Fremantle and the Swan Valley would be your best bets for sure.


----------



## Lecterfan (13/10/10)

I'm not sure what "surrounding areas" constitutes, but if you have a week....the Bootleg Brewery in Margaret River was the final nail in the coffin of my bourbon drinking career (I haven't been there for 5 years so am not sure of it's quality etc now). It had a good atmosphere, decent food, and great beer. There was another smaller one near there as well...I preferred the overall setup of the smaller one, but preferred the beer from Bootleg.


----------



## whitegoose (13/10/10)

The Swan Valley has Feral, Mash, Duckstein, Elmars and Ironbark all close enough to the city to be a day trip, or you could stay out there. I'd definitely recommend it out there.

In the city you're best off looking to Freo which has Little Creatures (a Perth institution), Black Salt, the Monk...

But if you want to get out of the city, try the Margaret River area - about 3.5 hours south. It has more breweries than you can poke a stick at (including some of our best) and is definitely recommended.


----------



## matr (13/10/10)

Definitely Swan Valley. There's Elmars, Duckstein, Feral & Mash. You could do this tour.. Link I rekon you could get the numbers together by asking on here.

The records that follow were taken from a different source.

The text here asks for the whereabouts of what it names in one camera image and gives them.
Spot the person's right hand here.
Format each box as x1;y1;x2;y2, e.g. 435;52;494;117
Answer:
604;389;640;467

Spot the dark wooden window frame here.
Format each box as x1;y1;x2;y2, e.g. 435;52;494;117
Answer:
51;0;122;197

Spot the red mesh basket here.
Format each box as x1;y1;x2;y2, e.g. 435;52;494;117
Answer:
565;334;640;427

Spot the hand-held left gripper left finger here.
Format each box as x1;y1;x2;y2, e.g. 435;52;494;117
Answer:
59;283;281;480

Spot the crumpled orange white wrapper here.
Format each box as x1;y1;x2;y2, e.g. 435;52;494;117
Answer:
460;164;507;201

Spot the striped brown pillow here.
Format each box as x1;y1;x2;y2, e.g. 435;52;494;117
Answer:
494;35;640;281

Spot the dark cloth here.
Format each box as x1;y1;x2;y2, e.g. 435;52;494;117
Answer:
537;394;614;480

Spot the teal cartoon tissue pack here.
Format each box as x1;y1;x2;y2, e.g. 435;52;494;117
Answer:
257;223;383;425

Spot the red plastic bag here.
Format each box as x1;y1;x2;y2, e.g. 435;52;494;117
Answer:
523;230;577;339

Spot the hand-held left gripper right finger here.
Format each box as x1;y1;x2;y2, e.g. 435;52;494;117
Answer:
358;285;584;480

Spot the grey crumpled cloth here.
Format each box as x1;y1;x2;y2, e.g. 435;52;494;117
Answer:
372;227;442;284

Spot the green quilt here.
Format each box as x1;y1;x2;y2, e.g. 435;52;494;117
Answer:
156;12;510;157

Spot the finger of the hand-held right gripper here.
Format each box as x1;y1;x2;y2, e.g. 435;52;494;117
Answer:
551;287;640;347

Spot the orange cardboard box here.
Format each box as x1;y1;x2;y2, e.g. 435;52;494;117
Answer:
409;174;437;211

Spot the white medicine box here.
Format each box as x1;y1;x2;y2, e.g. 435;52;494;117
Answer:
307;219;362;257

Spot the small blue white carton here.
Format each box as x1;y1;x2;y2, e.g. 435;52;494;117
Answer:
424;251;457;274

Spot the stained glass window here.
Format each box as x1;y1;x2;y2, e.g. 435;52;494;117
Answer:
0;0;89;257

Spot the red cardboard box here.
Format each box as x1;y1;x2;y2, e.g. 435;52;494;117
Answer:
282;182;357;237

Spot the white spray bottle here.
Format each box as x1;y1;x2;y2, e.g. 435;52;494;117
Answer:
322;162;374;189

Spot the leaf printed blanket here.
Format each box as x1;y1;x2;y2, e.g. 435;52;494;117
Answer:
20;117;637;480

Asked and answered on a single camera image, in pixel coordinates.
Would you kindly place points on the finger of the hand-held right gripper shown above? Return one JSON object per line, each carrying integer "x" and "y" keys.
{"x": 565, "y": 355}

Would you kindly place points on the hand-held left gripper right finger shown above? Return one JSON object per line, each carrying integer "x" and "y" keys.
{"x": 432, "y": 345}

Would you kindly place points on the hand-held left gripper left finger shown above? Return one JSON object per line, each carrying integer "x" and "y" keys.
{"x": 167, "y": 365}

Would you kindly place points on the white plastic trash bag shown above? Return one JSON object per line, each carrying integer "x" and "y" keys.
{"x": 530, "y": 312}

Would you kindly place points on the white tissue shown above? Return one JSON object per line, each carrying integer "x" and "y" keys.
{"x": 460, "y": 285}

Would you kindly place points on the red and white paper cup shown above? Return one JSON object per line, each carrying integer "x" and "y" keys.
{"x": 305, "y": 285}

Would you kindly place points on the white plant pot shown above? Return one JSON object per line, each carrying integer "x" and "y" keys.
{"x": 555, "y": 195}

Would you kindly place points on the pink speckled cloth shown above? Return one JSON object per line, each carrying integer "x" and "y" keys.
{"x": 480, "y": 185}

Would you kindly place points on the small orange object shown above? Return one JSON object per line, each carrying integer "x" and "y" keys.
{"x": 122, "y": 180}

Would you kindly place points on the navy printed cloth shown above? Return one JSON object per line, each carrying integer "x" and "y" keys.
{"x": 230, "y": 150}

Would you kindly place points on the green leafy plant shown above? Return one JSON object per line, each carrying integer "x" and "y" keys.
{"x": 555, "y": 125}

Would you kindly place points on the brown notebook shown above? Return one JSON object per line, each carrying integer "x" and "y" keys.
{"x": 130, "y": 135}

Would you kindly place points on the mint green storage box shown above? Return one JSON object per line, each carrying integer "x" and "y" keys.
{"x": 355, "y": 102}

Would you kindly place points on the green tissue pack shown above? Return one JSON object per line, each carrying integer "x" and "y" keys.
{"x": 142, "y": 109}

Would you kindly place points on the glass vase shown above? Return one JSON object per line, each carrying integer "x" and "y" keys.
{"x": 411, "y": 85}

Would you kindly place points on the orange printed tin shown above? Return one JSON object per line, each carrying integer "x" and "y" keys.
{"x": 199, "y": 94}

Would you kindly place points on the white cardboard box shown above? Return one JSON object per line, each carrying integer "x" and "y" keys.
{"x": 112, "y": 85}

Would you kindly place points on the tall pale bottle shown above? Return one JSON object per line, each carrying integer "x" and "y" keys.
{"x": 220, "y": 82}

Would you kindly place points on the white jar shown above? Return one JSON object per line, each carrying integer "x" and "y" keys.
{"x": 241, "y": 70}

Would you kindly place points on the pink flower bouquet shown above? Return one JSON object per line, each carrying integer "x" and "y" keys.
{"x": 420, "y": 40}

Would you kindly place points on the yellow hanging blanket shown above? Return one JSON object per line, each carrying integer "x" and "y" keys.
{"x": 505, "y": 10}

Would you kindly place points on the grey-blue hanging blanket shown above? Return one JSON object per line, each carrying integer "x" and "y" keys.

There is also a multitude of micros down south (within 3.5hrs drive) Colonial, Bootleg, Cowaramup, Bush Shack, etc etc

Swan (Before Lion Nathan took over) did tours but not sure if they do any more. You would have to ring and ask. 

Cheers, Mat.

Edit: Yeah what he said ^


----------



## eamonnfoley (13/10/10)

matr said:


> Definitely Swan Valley. There's Elmars, Duckstein, Feral & Mash. You could do this tour.. Link I rekon you could get the numbers together by asking on here.
> 
> There is also a multitude of micros down south (within 3.5hrs drive) Colonial, Bootleg, Cowaramup, Bush Shack, etc etc
> 
> ...



Speaking of Swan - are there any old recipes around for their pale ales and stouts?


----------



## outbreak (13/10/10)

Swan did a pale ale?! I would also like to have a recipe! For nostalgic reasons.


----------



## dogs01 (13/10/10)

If you do the Swan Valley you MUST visit Ironbark. Best of the 5. Their woodfired pizza's are fantastic as well as great beers.
MATR forgot to mention them previously


----------



## eamonnfoley (13/10/10)

outbreak said:


> Swan did a pale ale?! I would also like to have a recipe! For nostalgic reasons.



I've seen historical pictures of pubs etc advertising the different beers. There is even a picture in Michael Jackson's World Guide to Beer (1977 Version).

I reckon the brewery should still have their archives.


----------



## kocken42 (13/10/10)

I've always thought a 2 day brewery tour from Perth to Margs would be top notch.

Start off in the Swan Valley and do 2 or 3 of the breweries, then head down south. 

- Old Coast Road Brewery - near Harvey
- Occy's Brewery - Busselton
- Bush Shack - Dunsborough area

Stay in the area over-night.

Next day:

- Colonial, Bootleg, Cowaramup, Duckstein - North Margs area
- Head back up to Perth
- Get the breweries you missed in the Swan Valley or head to Freo.


----------



## outbreak (13/10/10)

The Sail and Anchor is worth a visit.


----------



## matr (14/10/10)

dogs01 said:


> If you do the Swan Valley you MUST visit Ironbark. Best of the 5. Their woodfired pizza's are fantastic as well as great beers.
> MATR forgot to mention them previously



Didn't know they existed!! Woops how bad is that!!


----------



## sinkas (14/10/10)

bush shack, are you stoned?


----------



## kocken42 (14/10/10)

sinkas said:


> bush shack, are you stoned?


 
hahaha, I've actually never been, and refuse to go on what I've heard about their 'beer'.


----------



## rude (14/10/10)

Please do tell what are their beers like whats wrong witth them I have never tried them


----------



## kocken42 (14/10/10)

I think it's the fact that they make their money by claiming to be a 'unique' brewery because they sell 'beers' (flavoured alcoholic drinks) which are infused with certain flavours. 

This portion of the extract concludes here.